Light is always moving. Even in tiny, tiny, tiny ways.
Light makes all shape.
I taste wild berries. Just by seeing them.
I listen. Always. If you are quiet, you hear more than things that make noise.
I see the insides. Turning pieces. Even if the pieces are broken. I put them back together.
I start downside up.
It hurts, but the inside is always worth seeing.
-Holly Goldberg Sloan, I’ll Be There
Time for Same was about the position of the sun. It was about feeling hunger in his stomach. It was about the temperature just after dawn. Time wasn’t measured in minutes or even hours. It had a rhythm that had to do with days and seasons, animals and insects, flowers and plants.
Time was measured by the number of pages of drawings in Riddle’s phone books. It was seen in Sam’s pants that were short since he’d grown another three inches.

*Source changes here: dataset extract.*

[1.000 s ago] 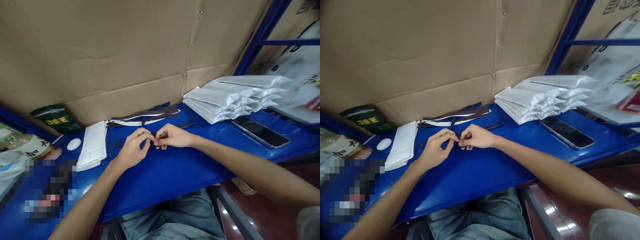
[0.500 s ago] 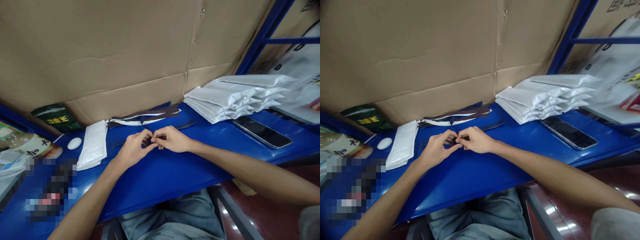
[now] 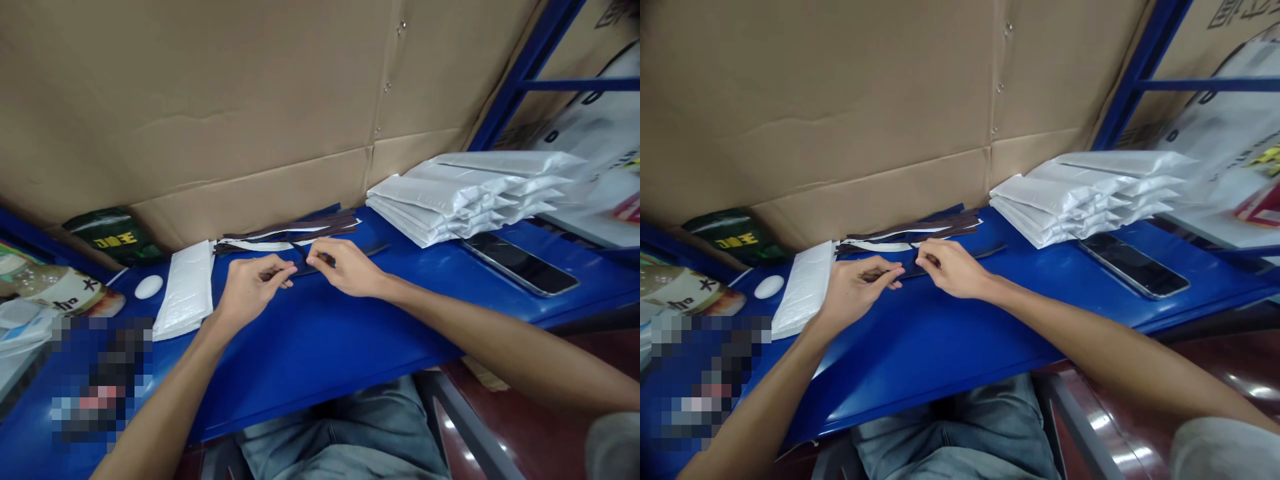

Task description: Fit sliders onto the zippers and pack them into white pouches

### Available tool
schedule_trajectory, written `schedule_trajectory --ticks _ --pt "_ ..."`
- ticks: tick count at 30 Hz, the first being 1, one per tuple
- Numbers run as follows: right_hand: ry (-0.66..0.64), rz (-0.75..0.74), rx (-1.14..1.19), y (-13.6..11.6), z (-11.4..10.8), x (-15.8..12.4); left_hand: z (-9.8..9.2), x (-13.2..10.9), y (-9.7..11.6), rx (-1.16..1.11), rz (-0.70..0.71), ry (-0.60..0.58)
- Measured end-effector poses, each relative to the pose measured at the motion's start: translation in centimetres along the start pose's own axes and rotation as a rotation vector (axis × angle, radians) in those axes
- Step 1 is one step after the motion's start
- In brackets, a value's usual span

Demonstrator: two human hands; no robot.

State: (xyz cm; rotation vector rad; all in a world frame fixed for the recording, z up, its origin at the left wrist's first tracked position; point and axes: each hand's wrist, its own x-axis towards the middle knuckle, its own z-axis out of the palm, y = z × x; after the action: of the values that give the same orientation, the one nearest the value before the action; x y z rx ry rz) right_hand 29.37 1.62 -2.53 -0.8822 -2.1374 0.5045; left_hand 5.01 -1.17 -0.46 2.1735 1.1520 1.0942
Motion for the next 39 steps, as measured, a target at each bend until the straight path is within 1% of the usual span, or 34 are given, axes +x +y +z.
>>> schedule_trajectory --ticks 2,4,6,9,12,14,17,19,21,23,24,25,26,29,30,31,34,36,39 --pt "0.058 -0.002 -0.091 1.2 -0.7 0.3 -1.2 0.4 -0.8 0.067 -0.036 0.047" --pt "0.123 0.004 -0.183 2.7 -1.6 0.5 -2.9 0.8 -2.2 0.182 -0.068 0.101" --pt "0.188 0.029 -0.246 4.2 -2.8 0.7 -5.1 1.1 -4.2 0.303 -0.107 0.171" --pt "0.258 0.049 -0.321 6.2 -4.4 0.8 -8.5 1.4 -7.4 0.431 -0.213 0.267" --pt "0.3 0.06 -0.4 7.6 -5.6 0.8 -11.3 1.3 -9.8 0.477 -0.348 0.344" --pt "0.301 0.114 -0.446 7.9 -5.9 0.8 -12.4 1.1 -10.5 0.479 -0.419 0.378" --pt "0.256 0.241 -0.49 7.4 -5.8 0.7 -13.0 0.7 -10.1 0.568 -0.436 0.364" --pt "0.212 0.28 -0.459 6.7 -5.5 0.5 -12.7 0.5 -9.4 0.678 -0.436 0.358" --pt "0.143 0.26 -0.37 6.0 -5.2 0.3 -11.9 0.4 -8.4 0.812 -0.399 0.355" --pt "0.071 0.221 -0.267 5.4 -4.6 0.2 -10.4 0.5 -7.2 0.918 -0.286 0.345" --pt "0.046 0.2 -0.222 5.1 -4.3 0.2 -9.5 0.6 -6.6 0.936 -0.224 0.326" --pt "0.032 0.179 -0.184 4.8 -3.8 0.2 -8.5 0.7 -5.9 0.913 -0.178 0.284" --pt "0.026 0.161 -0.15 4.4 -3.3 0.2 -7.3 0.7 -5.2 0.863 -0.158 0.217" --pt "0.018 0.131 -0.033 3.3 -1.7 0.2 -3.7 0.7 -3.1 0.676 -0.166 -0.059" --pt "0.018 0.13 0.011 2.9 -1.1 0.2 -2.6 0.5 -2.5 0.641 -0.155 -0.133" --pt "0.018 0.13 0.053 2.4 -0.7 0.1 -1.6 0.4 -2.0 0.621 -0.135 -0.182" --pt "0.008 0.12 0.134 1.2 0.3 -0.1 0.5 -0.1 -1.1 0.589 -0.077 -0.238" --pt "-0.008 0.114 0.152 0.7 0.6 -0.2 1.0 -0.2 -1.0 0.577 -0.061 -0.245" --pt "-0.024 0.109 0.163 0.2 0.8 -0.3 1.3 -0.2 -0.8 0.564 -0.047 -0.251"
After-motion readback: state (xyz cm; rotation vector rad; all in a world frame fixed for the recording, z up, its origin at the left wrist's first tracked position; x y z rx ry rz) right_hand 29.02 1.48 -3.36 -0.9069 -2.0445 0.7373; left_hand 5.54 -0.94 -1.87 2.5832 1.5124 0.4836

Very little in his life had been predigested and explained.
-Holly Goldberg Sloan, I’ll Be There

But what she really liked best about snowboarding was riding the chairlift and looking down on the snowy trees and pretending she was a bird, flying over the mountainside.
But she’d keep that to herself.
Like a lot of what she felt, which could be alarming to those who didn’t see a painting and want to climb inside the picture to get to know the people. She couldn’t help being that way.

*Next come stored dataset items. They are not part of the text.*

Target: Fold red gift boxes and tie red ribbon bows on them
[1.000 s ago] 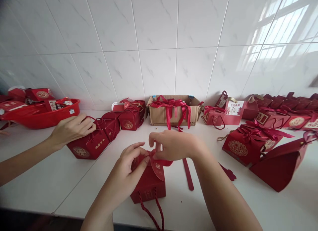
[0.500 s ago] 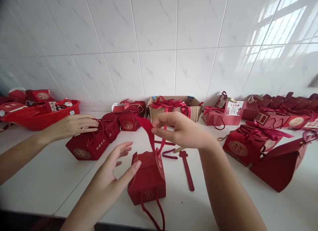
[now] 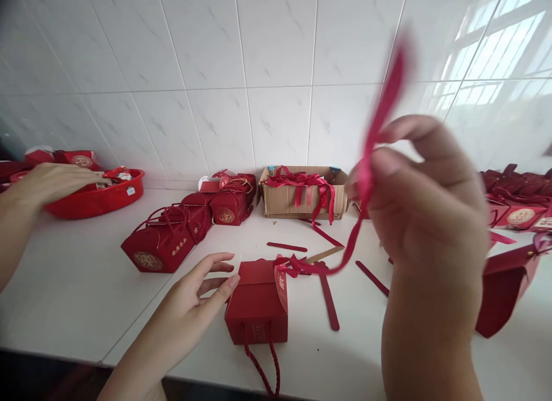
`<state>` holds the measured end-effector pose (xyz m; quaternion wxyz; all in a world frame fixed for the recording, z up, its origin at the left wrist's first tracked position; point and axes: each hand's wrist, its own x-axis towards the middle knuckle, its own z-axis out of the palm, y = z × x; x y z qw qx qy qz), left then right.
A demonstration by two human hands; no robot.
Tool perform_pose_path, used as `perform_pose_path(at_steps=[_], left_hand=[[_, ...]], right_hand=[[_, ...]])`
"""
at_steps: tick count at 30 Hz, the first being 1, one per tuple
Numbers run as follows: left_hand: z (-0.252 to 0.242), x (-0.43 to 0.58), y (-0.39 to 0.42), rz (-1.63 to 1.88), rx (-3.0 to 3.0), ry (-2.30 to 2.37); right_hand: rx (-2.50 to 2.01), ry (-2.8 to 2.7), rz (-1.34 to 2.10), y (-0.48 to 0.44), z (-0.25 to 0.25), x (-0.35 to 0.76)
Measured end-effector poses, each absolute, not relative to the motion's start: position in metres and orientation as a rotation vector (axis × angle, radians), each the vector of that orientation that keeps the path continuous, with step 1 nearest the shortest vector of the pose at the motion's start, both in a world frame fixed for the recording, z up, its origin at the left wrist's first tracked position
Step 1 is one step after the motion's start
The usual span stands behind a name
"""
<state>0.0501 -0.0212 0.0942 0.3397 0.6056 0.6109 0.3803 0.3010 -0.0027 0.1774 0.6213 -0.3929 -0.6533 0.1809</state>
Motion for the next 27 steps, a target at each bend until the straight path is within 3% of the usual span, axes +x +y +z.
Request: perform_pose_path(at_steps=[4, 9, 27], left_hand=[[0.091, 0.048, -0.017, 1.026, 1.519, 1.573], [0.081, 0.042, -0.011, 1.070, 1.471, 1.562], [0.085, 0.043, -0.014, 1.021, 1.456, 1.586]], right_hand=[[-0.806, -1.941, 0.762, 0.010, 0.175, 0.277], [-0.961, -2.462, 0.736, 0.036, 0.157, 0.251], [-1.055, -2.543, 0.909, 0.044, 0.139, 0.229]])
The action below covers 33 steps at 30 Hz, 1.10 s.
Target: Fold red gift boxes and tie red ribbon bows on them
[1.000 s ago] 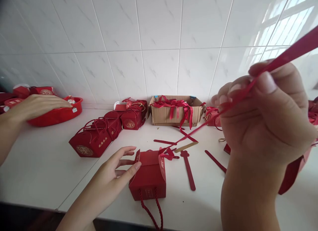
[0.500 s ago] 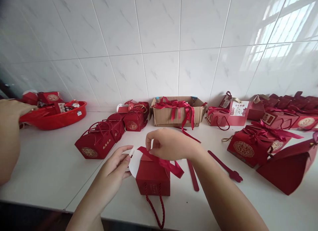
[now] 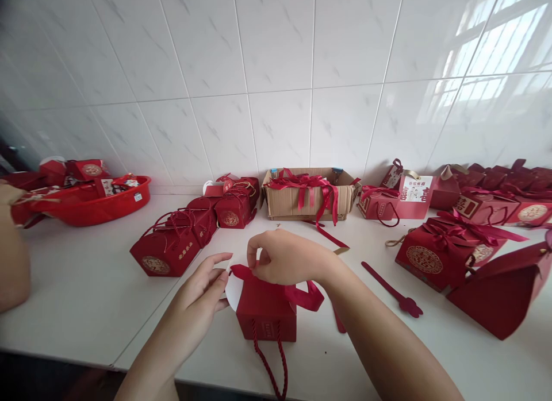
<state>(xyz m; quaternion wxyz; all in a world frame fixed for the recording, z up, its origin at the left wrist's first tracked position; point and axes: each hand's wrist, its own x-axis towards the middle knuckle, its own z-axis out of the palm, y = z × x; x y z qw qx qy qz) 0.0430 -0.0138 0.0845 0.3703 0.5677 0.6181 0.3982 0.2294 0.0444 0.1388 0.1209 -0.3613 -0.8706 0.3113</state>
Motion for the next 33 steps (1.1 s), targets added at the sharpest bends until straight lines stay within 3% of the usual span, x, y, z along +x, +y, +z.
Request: perform_pose_path(at_steps=[7, 26, 33], left_hand=[[0.084, 0.043, -0.015, 1.009, 1.474, 1.577], [0.084, 0.044, -0.013, 1.036, 1.428, 1.551], [0.098, 0.050, -0.018, 1.390, 1.184, 1.412]], right_hand=[[-1.219, -2.518, 0.905, 0.043, 0.141, 0.228], [-0.998, -2.517, 0.899, 0.045, 0.133, 0.223], [-0.977, -2.470, 0.731, 0.050, 0.132, 0.228]])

-Holly Goldberg Sloan, I’ll Be There

The tiny fish move like clouds of smoke.
But the smoke is underwater.
They stay together and turn like one thing. Because they are many things that understand one thing:
And that is sticking together.
I do not see one of the little silver fish swimming alone. I look. But I do not ever see that.

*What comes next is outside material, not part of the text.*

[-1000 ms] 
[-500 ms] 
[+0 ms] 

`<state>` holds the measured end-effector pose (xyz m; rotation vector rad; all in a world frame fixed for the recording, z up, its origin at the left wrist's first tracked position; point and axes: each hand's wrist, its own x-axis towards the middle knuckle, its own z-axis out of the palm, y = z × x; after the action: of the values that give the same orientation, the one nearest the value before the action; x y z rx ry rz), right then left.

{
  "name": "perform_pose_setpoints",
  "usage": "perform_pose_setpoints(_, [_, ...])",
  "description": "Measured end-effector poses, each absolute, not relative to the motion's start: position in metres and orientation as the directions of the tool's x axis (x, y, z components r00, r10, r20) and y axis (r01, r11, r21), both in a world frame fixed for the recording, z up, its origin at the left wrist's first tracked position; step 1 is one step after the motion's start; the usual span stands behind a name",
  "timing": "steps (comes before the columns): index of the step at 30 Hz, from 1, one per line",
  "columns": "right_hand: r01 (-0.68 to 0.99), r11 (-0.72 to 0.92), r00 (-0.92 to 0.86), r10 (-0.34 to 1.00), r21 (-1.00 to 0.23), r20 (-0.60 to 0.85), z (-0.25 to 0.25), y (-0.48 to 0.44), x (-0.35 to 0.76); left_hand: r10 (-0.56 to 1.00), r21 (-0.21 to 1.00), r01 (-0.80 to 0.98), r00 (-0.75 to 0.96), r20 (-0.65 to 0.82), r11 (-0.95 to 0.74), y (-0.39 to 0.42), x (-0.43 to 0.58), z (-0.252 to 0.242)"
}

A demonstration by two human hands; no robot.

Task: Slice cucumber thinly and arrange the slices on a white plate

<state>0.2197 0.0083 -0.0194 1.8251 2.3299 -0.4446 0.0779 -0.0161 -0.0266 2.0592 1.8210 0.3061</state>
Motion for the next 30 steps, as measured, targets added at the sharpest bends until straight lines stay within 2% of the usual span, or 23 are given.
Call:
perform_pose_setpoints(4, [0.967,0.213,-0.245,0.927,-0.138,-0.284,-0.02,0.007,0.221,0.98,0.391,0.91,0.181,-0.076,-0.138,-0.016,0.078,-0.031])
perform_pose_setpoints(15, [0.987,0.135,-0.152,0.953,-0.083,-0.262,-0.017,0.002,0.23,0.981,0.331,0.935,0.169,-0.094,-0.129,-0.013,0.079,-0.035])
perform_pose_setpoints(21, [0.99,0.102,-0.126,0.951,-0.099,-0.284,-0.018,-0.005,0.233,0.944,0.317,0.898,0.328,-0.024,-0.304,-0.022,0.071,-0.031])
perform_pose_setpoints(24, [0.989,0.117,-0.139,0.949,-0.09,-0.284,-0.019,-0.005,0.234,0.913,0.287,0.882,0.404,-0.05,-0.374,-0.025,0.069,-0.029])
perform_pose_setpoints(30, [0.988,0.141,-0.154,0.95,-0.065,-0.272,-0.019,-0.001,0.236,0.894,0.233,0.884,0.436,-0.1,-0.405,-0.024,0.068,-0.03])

-Holly Goldberg Sloan, I’ll Be There

He hammered the nails into the plywood so that the sharp points poked through. Then he carefully layered the worn river sticks on top, attaching them to the points of the nails.
In the end, he’d made a heart from many, many pieces of worn wood, weathered by wind and rain, the bark long gone, with only the smooth parts touching, like limbs.
It was a heart exposed.
-Holly Goldberg Sloan, I’ll Be There

Once downstairs, Emily took a heavy, red wool blanket from the top shelf of the coat closet and slipped out the front door. She then wrapped herself up and waited on the porch recliner.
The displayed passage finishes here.